Guardian Australia has attempted to contact Uriarau.

After anti-fascist researchers from the White Rose Society linked Trihey to the Lads Society, describing it as a “neo-Nazi” group in social media posts, Uriarau, who is Māori, took to X to dismiss suggestions he was a neo-Nazi.

“So, who here can tell me WHY WOULD ANY NAZI KINDLY OFFER HELP TO A MĀORI WAHINE [Māori woman], eh??” she wrote.

“Funnily enough, I just happen to have experience on matters such as these. The answer is – they don’t. Nazi’s believe Māori wāhine are nothing more than dirt.”

The Women’s Action Group was founded by a group of women in rural and regional Victoria in 2019 to oppose changes to the law that allowed trans and gender-diverse people to change their recorded sex on their birth certificates.

According to a biography on the group’s YouTube account, it opposes “transgender ideology being forced upon their communities through culture and in law” and lobbies politicians to “resist changes in regulation and legislation that will bring harm to women and girls”.
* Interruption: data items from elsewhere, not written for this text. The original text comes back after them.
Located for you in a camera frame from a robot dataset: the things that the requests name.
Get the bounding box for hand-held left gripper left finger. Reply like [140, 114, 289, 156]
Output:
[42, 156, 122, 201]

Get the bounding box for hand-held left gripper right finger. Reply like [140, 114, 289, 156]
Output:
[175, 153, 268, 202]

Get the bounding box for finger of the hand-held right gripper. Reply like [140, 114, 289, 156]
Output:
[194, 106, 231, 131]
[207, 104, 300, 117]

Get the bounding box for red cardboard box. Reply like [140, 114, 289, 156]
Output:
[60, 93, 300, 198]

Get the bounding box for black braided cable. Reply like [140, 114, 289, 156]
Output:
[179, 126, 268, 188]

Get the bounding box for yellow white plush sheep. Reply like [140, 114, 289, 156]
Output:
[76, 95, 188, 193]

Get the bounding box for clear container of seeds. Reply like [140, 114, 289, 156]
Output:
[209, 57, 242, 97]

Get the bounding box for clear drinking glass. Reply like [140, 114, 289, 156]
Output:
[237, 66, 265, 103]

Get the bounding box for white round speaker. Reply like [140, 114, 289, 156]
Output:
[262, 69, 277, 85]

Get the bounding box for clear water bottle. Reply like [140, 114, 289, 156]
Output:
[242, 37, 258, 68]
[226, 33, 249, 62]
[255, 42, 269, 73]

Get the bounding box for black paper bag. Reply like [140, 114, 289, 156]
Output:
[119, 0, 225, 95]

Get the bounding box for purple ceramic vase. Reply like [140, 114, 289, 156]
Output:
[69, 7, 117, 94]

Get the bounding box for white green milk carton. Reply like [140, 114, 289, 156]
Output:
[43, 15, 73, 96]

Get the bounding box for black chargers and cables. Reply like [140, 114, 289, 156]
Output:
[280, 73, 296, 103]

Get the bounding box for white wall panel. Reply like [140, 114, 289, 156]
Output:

Members have previously gathered for events at parliament.

On Saturday their rally was met by a group of counter-protesters supportive of transgender rights.

Police said they had to use pepper spray when counter-protesters tried to breach their line. Footage shows several protesters tackled to the ground by officers, with a newspaper photographer also knocked over.

Two women in their 20s were arrested at the scene and were expected to be charged on summons.

Police issued a statement stating they were “disappointed at the behaviour of many” of the 100 people who attended the rally. They said they would also review available footage of the rally to “identify any further offending”.

The event came a year after the Let Women Speak event, which was headlined by the British activist Kellie-Jay Keen, who also goes by Posie Parker. Uriarau also spoke at that event.

At the time, a group of men from the NSN gatecrashed the event and performed the Sieg Heil salute on the front steps of parliament, which led to the fast-tracking of laws banning the Nazi gesture.

The Victorian state MP Moira Deeming, who spoke at the Let Women Speak event, was later expelled from the Victorian Liberal party. She, along with Keen and another event organiser, Angie Jones, is suing the opposition leader, John Pesutto, for defamation.

The three cases are listed for a case management hearing in the federal court on Thursday.

Jones distanced herself from the #WomenWillSpeak event on X, stating she had not organised or attended the event.

Uriarau said while she was inspired by Keen’s “incredible work”, she was not affiliated with the British activist or Let Women Speak.

“We are not affiliated with KJK at all,” Uriarau wrote on X. “We operate independently and are a grassroots women’s group in [Victoria].

“Our event was not even on the anniversary of KJK’s event. We organise around our own private lives & the fulltime caring work we do for our own families.”